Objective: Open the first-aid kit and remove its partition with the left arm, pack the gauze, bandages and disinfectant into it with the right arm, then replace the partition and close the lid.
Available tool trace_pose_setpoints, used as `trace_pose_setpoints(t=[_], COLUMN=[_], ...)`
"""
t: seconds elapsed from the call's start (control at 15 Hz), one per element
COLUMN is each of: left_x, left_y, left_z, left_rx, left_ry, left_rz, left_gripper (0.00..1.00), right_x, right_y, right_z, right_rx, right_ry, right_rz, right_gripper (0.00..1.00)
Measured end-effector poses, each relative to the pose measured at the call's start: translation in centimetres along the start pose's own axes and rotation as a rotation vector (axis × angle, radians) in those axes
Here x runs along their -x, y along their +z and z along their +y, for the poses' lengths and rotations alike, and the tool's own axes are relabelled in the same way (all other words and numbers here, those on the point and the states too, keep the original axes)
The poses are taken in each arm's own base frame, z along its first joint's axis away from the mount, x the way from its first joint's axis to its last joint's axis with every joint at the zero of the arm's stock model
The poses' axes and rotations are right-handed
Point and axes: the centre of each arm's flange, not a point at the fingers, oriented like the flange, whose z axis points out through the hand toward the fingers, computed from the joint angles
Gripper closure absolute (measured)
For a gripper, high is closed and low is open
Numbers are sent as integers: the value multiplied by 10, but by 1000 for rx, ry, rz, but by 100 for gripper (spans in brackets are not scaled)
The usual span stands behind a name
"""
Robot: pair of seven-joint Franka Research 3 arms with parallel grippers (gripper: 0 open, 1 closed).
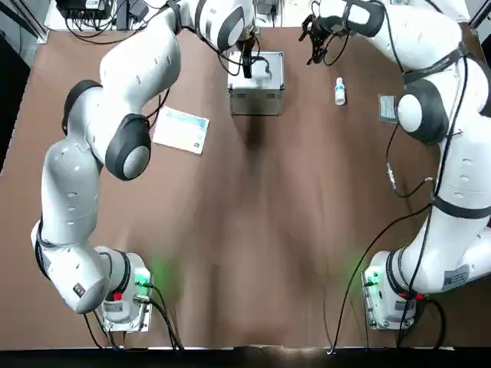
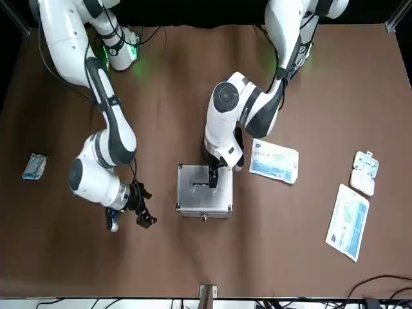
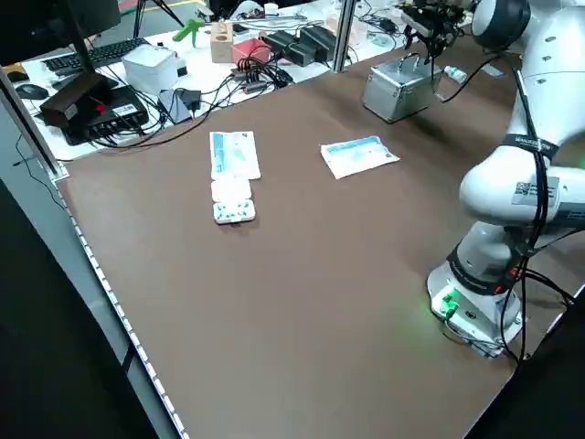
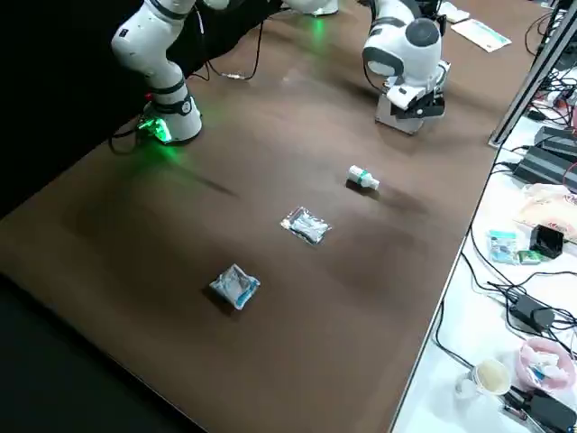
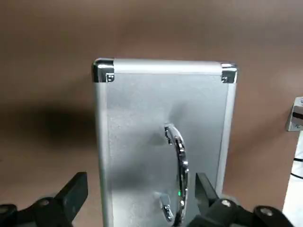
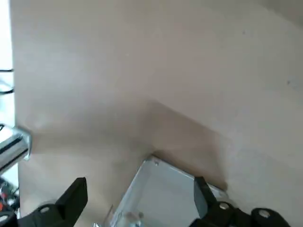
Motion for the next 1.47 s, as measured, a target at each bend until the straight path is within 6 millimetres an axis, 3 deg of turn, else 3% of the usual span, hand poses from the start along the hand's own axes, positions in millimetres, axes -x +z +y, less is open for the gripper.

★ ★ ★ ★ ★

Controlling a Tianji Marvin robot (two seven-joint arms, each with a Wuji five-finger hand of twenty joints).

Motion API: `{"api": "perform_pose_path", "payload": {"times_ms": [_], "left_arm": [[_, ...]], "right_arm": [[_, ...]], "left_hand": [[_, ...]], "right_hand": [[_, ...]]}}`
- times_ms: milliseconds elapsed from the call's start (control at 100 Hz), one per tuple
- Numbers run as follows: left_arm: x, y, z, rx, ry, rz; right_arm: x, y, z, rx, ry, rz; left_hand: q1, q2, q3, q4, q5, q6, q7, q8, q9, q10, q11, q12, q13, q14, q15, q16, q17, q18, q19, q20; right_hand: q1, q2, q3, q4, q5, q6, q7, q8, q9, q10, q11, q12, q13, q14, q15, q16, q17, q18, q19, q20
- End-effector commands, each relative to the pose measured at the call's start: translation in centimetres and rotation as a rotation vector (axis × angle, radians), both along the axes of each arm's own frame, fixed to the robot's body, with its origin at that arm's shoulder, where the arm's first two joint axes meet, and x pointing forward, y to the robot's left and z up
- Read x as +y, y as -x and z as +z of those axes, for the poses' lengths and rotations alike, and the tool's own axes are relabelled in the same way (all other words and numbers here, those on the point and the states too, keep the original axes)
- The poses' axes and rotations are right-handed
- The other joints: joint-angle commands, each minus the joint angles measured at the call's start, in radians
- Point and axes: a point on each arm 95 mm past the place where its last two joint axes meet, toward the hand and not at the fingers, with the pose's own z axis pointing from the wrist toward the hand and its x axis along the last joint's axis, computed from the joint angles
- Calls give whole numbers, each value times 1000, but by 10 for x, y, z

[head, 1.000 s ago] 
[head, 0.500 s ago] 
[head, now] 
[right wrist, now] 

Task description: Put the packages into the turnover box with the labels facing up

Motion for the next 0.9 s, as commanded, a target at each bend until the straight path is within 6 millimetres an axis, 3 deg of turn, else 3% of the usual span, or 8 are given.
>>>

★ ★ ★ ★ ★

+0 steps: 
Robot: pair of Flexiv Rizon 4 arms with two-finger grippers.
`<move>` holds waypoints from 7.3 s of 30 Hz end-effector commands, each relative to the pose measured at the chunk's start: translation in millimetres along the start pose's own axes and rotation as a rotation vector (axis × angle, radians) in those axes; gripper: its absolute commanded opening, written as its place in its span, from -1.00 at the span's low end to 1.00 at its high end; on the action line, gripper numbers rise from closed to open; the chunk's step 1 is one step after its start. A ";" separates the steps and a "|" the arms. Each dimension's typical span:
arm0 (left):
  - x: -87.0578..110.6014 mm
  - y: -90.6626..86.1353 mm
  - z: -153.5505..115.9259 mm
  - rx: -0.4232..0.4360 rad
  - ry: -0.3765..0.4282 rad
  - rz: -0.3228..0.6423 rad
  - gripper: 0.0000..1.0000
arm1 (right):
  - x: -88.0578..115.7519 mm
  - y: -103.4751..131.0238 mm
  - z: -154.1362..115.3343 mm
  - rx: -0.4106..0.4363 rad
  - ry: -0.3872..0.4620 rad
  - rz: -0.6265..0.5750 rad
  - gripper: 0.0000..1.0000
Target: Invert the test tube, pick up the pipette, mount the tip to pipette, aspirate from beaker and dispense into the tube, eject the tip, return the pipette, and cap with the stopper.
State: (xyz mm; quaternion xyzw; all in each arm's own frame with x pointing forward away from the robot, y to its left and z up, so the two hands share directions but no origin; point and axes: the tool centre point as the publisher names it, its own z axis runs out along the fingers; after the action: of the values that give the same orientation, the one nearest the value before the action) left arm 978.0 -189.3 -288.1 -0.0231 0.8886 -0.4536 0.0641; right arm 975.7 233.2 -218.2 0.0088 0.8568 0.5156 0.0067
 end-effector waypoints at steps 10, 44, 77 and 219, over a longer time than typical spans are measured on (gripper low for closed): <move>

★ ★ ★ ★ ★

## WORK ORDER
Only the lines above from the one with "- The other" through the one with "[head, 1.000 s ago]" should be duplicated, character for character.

## ANSWER SPACE
- The other joints: joint-angle commands, each minus the joint angles measured at the call's start, in radians
- Point and axes: a point on each arm 95 mm past the place where its last two joint axes meet, toward the hand and not at the fingers, with the pose's own z axis pointing from the wrist toward the hand and its x axis along the last joint's axis, computed from the joint angles
- Calls give whole numbers, each value times 1000, but by 10 for x, y, z

[head, 1.000 s ago] 

No further output is required for this exercise.